Adams, who failed to play in any preseason games during his rookie season due to the shoulder injury he suffered early on in training camp, registered 13.5 sacks in the 51 career games he played in over a span of four seasons at Western Michigan. 12 of those sacks came during his final two seasons as did 89 of his 125 total tackles. While he didn’t get to experience the speed of an NFL game during his rookie season, Adams told Varley recently that things have slowed down for him considerably as he enters his second year of OTAs with the Steelers.

“Everything is not moving as fast,” Adams said. “That is the best part about it. I might be a rookie on the field, but I am a sophomore in the classroom. At the end of the day I get more out of being a do it type of guy, but the X’s and O’s, they came together and I want to get out there and do it on the field. Learning the defense helped, I have a year under my belt. I won’t be like a deer in headlights. Having like a redshirt year gave me more confidence, learning the defense and being able to go out there and know what I am doing.”

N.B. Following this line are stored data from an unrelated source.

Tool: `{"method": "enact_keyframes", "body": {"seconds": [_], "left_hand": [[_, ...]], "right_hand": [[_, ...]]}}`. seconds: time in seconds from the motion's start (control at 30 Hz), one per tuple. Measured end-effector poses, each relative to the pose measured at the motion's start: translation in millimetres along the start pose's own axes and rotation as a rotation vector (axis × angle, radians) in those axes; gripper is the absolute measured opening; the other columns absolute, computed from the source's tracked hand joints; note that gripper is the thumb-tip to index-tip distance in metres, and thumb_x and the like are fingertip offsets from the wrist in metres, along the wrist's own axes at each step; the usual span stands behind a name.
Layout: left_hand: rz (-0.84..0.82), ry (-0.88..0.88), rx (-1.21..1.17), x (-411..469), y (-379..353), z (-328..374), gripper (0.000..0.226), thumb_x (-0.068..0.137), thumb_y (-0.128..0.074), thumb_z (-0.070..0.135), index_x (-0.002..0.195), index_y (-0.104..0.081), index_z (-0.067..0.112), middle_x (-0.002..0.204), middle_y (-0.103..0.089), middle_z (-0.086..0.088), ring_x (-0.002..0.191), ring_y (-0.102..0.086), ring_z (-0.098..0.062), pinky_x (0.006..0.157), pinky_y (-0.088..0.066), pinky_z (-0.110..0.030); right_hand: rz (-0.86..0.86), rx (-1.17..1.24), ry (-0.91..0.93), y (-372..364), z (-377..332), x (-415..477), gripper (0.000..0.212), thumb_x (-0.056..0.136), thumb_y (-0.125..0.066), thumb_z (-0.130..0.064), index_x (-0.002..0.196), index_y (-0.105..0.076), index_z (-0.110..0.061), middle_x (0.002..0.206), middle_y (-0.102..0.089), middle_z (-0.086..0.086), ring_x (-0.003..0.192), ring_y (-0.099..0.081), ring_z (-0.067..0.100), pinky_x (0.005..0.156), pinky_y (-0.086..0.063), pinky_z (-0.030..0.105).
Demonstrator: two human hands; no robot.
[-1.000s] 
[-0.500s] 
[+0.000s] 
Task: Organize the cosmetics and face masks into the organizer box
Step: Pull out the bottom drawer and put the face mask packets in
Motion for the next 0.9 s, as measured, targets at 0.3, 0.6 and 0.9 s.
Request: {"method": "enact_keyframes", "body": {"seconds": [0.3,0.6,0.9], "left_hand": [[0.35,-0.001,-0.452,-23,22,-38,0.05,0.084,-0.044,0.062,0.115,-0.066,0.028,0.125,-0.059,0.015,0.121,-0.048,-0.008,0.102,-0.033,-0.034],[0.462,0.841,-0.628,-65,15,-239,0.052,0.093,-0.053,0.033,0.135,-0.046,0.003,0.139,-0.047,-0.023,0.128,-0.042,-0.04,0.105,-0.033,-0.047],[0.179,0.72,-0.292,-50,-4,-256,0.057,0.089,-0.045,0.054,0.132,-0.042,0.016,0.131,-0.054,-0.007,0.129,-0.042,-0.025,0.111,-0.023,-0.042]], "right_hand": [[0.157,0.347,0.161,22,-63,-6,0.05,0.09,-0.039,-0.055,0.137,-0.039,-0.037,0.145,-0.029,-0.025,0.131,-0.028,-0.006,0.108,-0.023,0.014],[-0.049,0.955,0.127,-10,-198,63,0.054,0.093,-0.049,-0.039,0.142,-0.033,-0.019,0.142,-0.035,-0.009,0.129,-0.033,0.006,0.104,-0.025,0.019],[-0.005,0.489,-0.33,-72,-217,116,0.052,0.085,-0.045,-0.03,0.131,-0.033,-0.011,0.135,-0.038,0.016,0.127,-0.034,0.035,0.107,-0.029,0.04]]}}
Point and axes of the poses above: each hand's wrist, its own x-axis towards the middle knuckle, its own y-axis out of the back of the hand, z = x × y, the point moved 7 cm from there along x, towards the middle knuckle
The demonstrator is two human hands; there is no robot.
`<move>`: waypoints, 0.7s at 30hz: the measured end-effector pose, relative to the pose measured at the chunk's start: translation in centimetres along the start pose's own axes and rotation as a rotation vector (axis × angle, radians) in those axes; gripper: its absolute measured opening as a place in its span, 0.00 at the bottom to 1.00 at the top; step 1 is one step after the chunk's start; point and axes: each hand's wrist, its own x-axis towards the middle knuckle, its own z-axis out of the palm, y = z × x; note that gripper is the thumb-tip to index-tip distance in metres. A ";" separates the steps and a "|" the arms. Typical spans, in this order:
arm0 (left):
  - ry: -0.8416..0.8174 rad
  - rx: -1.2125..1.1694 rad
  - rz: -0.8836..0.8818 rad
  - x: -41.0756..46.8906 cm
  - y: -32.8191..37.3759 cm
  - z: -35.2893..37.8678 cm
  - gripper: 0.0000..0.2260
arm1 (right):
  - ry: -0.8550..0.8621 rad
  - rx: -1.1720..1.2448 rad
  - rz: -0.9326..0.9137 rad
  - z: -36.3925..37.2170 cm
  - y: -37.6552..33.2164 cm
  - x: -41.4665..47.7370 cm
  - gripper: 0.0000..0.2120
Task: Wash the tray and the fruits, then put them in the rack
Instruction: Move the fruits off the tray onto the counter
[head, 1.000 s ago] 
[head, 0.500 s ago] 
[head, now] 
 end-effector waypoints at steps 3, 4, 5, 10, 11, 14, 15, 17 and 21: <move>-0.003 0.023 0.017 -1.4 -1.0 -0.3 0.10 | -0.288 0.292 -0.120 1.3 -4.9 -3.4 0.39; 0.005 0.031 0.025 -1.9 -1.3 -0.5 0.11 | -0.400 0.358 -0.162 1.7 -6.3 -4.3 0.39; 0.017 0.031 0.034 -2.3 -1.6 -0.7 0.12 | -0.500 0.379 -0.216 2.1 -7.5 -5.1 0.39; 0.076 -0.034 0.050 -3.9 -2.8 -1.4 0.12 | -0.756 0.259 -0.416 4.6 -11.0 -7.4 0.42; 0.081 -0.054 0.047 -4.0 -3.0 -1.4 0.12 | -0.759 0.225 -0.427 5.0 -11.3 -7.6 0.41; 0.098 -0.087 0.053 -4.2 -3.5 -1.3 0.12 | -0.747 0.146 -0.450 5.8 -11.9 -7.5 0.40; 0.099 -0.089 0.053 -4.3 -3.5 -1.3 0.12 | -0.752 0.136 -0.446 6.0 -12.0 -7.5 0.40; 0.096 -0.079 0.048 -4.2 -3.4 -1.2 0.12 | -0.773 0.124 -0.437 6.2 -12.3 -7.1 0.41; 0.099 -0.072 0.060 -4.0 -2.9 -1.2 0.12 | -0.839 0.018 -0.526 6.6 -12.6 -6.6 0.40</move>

While the Steelers failed to draft an outside linebacker this year despite them no longer having two of the five on last season’s depth chart under contract, they did select two last season in Adams and Watt, their first-round pick who went on to register 7 sacks during his rookie season. According to Adams, he and Watt instantly bonded with each other during their rookie seasons.

“You would have thought we were twins,” said Adams of Watt. “We were joined at the hip [last season]. I love the guy like he is my brother. We came in together, worked together. He helps me so much. He pushes me. even when I was practicing at the start of camp, we studied together, worked out together. He has taught me some things form playing last year. He will tell me this is how you think things will go, but this is how it will go. He has helped me a lot growing as a player and person.”

If things go as planned this offseason, Adams will remain healthy and potentially even push Chickillo for his spot on the depth chart in addition to proving to special teams coordinator Danny Smith that he can help out tremendously in that all-important phase of the game like most backup linebackers in Pittsburgh and around the entire NFL are expected to do. The Steelers are expected to keep four or five outside linebackers in total on their 53-man roster in 2018 and barring another injury, Adams should wind up being one them when the dust clears in early September.

“I am ready to come back and get to work,” said Adams. “I am getting back in shape, getting ready to get back on the field and back to the player I was, the reason they brought me here.”

While it has been more than a year ago since Adams was drafted by the Steelers, Colbert’s initial comments about the Western Michigan product still aren’t hard to forget.

You take a kid and there’s some raw talent there,” said Colbert of Adams not long after his selection. “There was some production there and hopefully maybe he can turn into something.”